Я отступила на шаг, а потом помчалась вверх по лестнице. Я ненароком задела одного придворного, который, как и Байтс, неустойчиво балансировал на одной ноге — и живая статуя покачнулась. Прежде, чем я успела осознать происходящие, придворный начал падать. Он завалился на бок и покатился с лестницы как огромный кувшин, который ненароком уронил какой-то лакей. Вот только кувшины не были живыми.

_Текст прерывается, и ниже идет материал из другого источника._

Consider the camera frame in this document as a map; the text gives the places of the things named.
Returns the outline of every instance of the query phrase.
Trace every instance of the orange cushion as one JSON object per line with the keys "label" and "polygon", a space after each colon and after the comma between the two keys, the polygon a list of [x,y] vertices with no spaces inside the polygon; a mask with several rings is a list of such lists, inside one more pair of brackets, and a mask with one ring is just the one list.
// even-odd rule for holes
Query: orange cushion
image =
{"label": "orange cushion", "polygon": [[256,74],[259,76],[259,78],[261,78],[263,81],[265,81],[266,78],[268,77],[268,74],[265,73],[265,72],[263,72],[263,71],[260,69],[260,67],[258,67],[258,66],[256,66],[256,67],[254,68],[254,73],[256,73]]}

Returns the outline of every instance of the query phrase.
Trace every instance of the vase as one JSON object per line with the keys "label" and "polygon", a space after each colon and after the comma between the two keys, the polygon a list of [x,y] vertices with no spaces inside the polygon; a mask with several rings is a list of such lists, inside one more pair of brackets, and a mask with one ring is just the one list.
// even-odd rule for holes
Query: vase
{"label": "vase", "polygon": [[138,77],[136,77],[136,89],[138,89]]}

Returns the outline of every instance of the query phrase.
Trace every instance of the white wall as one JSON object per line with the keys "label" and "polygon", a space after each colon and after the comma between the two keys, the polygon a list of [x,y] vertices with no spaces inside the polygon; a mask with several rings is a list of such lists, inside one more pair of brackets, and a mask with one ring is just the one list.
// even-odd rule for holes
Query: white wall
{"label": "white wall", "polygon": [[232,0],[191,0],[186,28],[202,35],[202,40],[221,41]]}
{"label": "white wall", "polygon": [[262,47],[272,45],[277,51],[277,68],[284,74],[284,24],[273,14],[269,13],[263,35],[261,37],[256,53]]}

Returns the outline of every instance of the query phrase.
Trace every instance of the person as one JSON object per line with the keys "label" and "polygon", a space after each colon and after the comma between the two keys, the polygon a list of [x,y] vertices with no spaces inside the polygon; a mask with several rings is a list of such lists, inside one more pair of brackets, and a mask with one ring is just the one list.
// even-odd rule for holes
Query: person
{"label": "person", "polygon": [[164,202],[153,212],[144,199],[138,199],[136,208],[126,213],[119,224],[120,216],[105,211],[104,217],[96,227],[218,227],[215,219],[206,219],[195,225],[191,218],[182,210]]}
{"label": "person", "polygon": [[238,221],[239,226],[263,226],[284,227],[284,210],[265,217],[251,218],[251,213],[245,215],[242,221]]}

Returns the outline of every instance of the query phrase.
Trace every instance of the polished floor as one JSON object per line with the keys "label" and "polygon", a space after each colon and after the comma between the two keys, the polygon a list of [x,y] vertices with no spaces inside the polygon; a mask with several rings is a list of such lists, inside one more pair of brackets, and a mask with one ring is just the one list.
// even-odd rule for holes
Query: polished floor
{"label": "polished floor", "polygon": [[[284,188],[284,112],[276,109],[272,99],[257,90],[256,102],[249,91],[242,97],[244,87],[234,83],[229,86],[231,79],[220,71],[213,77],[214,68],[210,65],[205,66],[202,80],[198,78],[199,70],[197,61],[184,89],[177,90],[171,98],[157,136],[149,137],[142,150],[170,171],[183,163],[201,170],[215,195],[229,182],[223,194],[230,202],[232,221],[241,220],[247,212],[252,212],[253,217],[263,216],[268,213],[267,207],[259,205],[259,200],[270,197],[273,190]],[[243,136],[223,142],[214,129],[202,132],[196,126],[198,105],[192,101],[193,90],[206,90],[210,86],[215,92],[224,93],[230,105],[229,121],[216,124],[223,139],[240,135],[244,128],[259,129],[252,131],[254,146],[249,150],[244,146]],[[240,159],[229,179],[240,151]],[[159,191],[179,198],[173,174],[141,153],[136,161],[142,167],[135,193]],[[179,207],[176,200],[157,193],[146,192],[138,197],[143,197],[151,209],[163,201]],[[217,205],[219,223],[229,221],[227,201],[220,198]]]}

Я вскрикнула и тут же зажала себе рот — таким неестественным прозвучал мой крик в этой тишине. Даже в лесу, даже в самую холодную зиму нет такой тишины. Жизнь продолжается везде — здесь она застыла.
Взгляды гнали меня, и я бежала от них наверх. Ты виновата во всем, говорили они. Ты невредима, поэтому виновна.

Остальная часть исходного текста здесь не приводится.